L’Aida al Teatro dell’Opera, l’emozione senza tempo

Si è chiusa con l’ultima replica di domenica 12 Febbraio la rappresentazione dell’Aida al Teatro dell’Opera di Roma.


Sotto la regia di David Livermore l’opera di Giuseppe Verdi si è allontanata dal racconto glorioso per cui nacque, la celebrazione di un Egitto antico e maestoso, per entrare nell’intimo dei suoi protagonisti.
Cala il senso politico, si anima quello emotivo, sottolineato dall’orchestra diretta dal Maestro Michele Mariotti, che dà alle musiche il meritato valore non di accompagnamento ma di parte centrale. La scenografia gode della presenza di uno schermo a fondo palco in grado di esasperare volta per volta la maestosità o la drammaticità della scena, riuscendo a integrare con intelligenza la tecnologia anche là dove va in scena la storia della lirica.


Due spaccati di muro appositamente costruiti si muovono stringendo e allargando lo spazio scenico.

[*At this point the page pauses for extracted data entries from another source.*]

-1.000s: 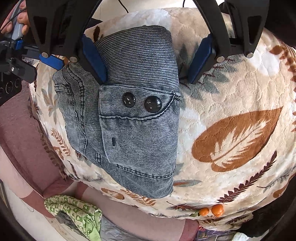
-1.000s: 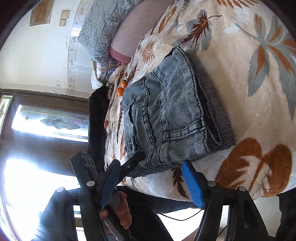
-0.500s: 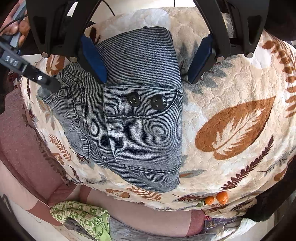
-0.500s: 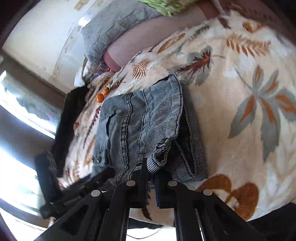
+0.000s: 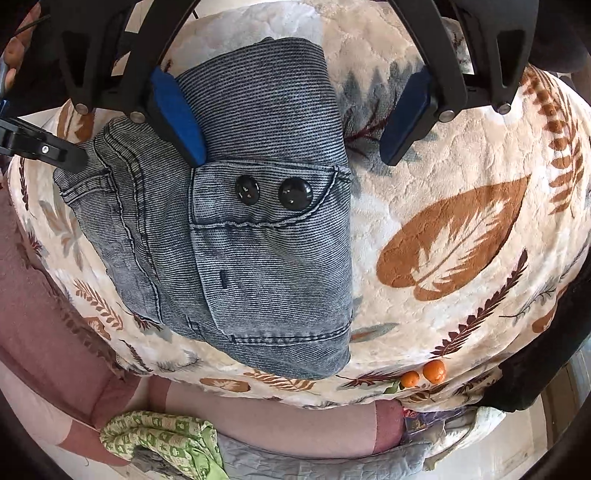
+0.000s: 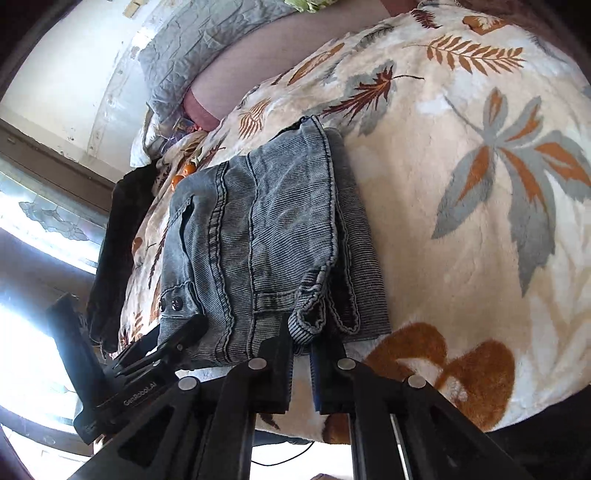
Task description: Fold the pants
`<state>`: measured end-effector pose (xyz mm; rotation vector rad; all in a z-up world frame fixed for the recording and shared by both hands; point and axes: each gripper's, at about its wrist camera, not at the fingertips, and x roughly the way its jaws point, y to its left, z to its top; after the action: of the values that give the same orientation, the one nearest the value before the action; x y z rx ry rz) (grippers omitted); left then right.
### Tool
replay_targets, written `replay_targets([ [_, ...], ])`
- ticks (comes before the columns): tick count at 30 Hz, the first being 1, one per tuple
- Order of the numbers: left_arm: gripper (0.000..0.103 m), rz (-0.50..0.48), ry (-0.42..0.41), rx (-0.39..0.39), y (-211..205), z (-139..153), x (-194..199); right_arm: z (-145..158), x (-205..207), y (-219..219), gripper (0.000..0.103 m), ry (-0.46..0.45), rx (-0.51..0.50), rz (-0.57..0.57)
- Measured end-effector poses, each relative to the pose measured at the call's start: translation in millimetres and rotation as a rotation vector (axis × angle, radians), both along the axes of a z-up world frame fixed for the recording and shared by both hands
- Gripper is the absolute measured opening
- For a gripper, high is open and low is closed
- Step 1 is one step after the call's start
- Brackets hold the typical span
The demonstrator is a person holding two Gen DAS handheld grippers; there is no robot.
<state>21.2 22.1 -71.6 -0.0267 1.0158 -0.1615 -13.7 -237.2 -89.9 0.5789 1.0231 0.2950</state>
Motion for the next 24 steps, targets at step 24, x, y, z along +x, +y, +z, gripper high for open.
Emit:
replay_targets([
  [24, 0.096, -0.012, -0.002, -0.021, 0.7, -3.0, -1.2, -5.8, 20.7, 17.0, 0.015, 0.011, 0.009, 0.033],
])
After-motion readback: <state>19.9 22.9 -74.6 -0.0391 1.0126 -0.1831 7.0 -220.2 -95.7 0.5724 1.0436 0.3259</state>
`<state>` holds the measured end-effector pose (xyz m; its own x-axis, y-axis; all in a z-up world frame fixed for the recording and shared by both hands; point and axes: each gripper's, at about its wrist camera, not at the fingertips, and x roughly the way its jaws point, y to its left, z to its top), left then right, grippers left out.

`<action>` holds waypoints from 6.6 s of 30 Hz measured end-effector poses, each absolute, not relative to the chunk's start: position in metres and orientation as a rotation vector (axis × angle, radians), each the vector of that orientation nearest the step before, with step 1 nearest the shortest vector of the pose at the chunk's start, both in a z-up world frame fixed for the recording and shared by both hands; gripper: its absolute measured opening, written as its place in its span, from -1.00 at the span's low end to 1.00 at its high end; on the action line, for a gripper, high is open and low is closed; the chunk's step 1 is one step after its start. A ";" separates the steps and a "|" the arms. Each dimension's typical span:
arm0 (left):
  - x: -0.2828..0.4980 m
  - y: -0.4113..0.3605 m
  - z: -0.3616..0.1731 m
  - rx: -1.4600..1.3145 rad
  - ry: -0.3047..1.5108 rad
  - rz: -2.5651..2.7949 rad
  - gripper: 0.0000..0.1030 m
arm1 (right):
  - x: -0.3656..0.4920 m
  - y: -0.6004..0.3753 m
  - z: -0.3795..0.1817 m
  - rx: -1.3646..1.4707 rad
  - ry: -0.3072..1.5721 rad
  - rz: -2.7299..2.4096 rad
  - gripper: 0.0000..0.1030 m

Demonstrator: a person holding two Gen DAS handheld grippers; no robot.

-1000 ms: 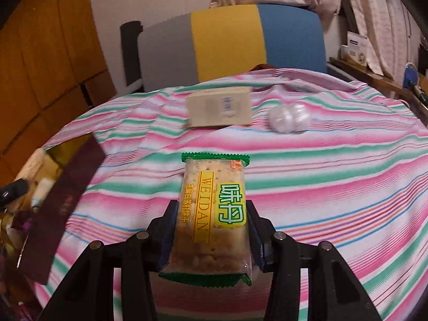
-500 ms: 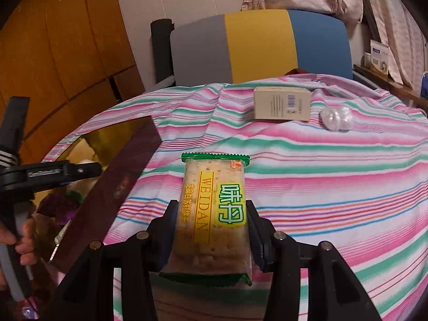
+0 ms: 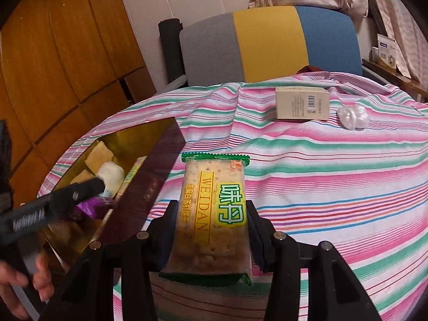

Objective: Organize objects
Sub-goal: 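Carry the WEIDAN pack into the gold tray and open the left tool, then lower the WEIDAN pack into the gold tray and open the right tool, then move the right tool to the plastic-wrapped item and grasp it, then grasp the cream medicine box with the left tool while the right tool holds the wrapped item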

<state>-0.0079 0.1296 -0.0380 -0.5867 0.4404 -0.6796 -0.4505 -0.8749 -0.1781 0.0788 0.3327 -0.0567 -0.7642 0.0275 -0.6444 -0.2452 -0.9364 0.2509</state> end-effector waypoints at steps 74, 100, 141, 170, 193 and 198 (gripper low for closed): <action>0.036 0.071 -0.043 -1.038 -0.039 2.583 1.00 | 0.040 0.336 -0.058 -1.159 0.342 2.577 -0.03; 0.065 0.148 -0.016 -0.893 0.155 2.433 1.00 | 0.012 0.563 -0.057 -0.973 0.390 2.316 0.41; 0.050 0.254 -0.017 -1.000 0.193 2.298 1.00 | 0.027 0.590 -0.062 -0.910 0.525 2.365 0.06; -0.103 0.420 -0.038 -0.988 0.201 2.250 1.00 | 0.063 0.552 -0.086 -0.860 0.451 2.315 -0.25; -0.100 0.466 -0.027 -0.853 0.578 1.947 1.00 | 0.079 0.567 -0.091 -0.793 0.535 2.212 -0.25; -0.116 0.488 -0.045 -0.878 0.655 1.901 1.00 | 0.080 0.567 -0.092 -0.787 0.532 2.218 -0.25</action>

Non servono solo a farci entrare nell’idea dell’Egitto maestoso e imponente, il paese di piramidi e faraoni; nel loro aprirsi e chiudersi sottolineano l’intimità delle scene più delicate, dei momenti di solitudine di Amneris (Ekaterina Semenchuk), del dolore di un’Aida sempre più divisa tra l’amore romantico e quello per il suolo patrio (Krassimira Stoyanova).


Le scelte di regia di Livermore appaiono in linea con una visione moderna e minimalista dell’opera Verdiana, che scava nell’animo dei personaggi chiedendoci di prestare attenzione alle loro vicende e non al contorno. Rimane vittima di questa scelta il momento del Trionfo nel secondo atto, un po’ sottotono rispetto alla media delle rappresentazioni, con la scelta di concentrarsi sul momento delle danze che occupa il palco da solo e relegare lo sfarzo allo sfondo supportato dallo schermo.


Questo non toglie merito alla performance delle ballerine, precisa, coordinata e attenta, messa in risalto proprio per l’autonomia rispetto al momento trionfale e capace quindi di catturare l’attenzione del pubblico, Ciò che si perde, però, è la magia di uno dei momenti iconici dell’opera, col rischio di far storcere il naso agli appassionati piu tradizionalisti. Al contrario è riuscito l’effetto della struttura che dall’alto cala il Re (Giorgi Manoshvili) e poi sul finale Amneris, chiarendoci senza ombra di dubbio la differenza tra il sopra e il sotto, sia fisico che sociale, in un’opera che ben sa dividere gli uomini in classi e valori.


In questo senso è forte anche la scelta dei costumi, che sottolinea benissimo la differenza tra Amneris e la sua rivale in amore, tra il Re e il valoroso Radamés (Gregory Kunde), e ancora di più tra il popolo d’Egitto e i prigionieri Etiopi, Amonasro (Vladimir Stoyanov) in primis.
L’armonia tra voci, musica e interpretazione di alto livello mantiene intatta la magia di un’opera che, a oltre un secolo e mezzo dalla sua prima rappresentazione, riesce a incantare spettatori con età, provenienze e storie diverse, superando il tempo e lo spazio come solo all’arte è concesso fare.